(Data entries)
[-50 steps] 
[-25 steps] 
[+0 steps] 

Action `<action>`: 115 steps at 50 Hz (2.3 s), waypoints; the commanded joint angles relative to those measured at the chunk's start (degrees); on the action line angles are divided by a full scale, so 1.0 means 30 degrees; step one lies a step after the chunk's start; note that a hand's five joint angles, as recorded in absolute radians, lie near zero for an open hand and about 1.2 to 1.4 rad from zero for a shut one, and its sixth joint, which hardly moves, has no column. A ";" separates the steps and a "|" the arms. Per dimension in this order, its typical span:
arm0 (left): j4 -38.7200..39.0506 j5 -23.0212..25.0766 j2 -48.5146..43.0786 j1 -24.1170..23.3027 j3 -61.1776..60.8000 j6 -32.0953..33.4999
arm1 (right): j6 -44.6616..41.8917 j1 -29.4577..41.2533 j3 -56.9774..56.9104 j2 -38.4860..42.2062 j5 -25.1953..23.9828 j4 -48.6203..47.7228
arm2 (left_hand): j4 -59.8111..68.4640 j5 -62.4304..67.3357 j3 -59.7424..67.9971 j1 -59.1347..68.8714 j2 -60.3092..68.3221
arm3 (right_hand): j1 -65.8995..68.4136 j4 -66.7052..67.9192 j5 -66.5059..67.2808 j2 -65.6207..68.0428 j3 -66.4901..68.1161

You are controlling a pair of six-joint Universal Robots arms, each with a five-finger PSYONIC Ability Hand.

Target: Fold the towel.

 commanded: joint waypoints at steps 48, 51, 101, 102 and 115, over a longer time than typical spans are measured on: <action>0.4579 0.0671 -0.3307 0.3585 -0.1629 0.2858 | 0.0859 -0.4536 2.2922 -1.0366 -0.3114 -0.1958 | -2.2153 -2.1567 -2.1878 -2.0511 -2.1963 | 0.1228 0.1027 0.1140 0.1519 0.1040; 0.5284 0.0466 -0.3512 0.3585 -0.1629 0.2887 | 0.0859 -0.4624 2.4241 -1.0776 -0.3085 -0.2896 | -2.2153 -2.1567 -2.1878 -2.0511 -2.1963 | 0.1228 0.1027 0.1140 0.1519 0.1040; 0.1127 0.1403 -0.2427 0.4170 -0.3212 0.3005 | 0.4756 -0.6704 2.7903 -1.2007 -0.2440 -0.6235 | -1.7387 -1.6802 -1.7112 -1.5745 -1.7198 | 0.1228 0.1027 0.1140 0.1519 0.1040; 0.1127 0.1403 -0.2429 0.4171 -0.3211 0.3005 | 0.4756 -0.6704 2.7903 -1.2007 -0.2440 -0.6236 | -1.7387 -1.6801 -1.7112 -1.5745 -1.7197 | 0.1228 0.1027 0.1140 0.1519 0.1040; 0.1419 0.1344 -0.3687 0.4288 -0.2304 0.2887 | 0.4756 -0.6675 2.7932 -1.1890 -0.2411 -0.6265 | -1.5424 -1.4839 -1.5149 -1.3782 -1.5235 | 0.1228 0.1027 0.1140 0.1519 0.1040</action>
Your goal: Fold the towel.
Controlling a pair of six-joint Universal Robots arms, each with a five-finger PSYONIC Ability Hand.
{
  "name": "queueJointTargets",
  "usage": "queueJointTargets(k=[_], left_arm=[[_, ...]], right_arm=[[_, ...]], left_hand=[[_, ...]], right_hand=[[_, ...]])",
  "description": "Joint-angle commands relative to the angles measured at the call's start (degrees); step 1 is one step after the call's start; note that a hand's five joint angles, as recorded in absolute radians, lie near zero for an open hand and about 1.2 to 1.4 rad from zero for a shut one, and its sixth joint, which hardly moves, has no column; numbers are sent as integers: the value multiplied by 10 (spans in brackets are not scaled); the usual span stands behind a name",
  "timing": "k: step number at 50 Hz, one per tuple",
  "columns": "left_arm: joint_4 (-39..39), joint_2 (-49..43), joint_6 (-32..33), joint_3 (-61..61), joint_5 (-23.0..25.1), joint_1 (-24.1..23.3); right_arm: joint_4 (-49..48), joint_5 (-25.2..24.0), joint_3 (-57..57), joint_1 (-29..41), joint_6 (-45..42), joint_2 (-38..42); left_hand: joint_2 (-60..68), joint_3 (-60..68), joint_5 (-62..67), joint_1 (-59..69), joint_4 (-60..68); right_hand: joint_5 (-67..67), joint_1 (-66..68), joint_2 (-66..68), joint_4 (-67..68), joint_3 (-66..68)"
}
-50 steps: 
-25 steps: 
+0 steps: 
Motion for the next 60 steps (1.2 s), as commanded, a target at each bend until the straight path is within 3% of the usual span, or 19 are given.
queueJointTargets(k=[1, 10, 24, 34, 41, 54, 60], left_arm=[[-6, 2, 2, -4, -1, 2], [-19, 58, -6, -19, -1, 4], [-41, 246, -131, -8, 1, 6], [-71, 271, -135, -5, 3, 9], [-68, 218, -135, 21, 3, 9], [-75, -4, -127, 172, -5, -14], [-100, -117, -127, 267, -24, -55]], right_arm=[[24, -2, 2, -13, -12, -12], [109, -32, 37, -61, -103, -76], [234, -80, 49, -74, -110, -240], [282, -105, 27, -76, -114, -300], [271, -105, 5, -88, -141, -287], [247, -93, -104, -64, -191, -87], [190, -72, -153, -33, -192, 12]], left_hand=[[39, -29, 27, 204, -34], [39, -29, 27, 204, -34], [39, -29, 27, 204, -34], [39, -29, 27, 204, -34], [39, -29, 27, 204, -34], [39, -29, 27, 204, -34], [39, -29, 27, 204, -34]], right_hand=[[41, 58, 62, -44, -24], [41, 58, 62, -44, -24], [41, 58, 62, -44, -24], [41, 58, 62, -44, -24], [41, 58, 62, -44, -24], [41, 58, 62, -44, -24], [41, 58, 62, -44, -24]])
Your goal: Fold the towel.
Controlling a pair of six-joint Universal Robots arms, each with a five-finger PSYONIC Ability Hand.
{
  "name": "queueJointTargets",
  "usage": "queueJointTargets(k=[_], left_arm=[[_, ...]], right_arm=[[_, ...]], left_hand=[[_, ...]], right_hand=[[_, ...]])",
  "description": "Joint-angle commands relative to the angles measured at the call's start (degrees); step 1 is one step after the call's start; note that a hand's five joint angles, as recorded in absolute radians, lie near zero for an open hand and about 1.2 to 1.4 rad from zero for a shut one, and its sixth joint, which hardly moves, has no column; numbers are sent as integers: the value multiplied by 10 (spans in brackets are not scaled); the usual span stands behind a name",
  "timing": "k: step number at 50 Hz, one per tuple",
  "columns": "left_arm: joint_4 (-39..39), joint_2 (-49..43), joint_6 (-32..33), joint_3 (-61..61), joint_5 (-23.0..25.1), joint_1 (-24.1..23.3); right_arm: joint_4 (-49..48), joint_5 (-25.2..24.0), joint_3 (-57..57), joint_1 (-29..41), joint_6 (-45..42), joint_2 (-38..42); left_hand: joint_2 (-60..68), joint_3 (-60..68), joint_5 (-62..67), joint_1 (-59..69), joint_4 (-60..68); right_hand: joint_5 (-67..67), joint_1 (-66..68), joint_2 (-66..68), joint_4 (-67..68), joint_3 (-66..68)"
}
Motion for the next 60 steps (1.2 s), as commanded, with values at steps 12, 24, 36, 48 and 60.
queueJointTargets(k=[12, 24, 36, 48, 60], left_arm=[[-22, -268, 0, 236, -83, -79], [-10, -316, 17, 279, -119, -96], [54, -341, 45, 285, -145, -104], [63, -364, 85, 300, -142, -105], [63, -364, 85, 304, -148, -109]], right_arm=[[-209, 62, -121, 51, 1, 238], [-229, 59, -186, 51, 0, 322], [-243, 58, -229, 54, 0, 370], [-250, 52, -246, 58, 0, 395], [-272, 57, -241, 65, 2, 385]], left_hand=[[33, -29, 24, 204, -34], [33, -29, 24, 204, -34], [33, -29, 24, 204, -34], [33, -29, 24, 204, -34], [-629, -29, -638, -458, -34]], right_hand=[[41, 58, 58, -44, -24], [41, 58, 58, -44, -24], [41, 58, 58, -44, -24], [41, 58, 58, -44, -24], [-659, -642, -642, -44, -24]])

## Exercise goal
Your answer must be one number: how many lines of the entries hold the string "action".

## Response below
2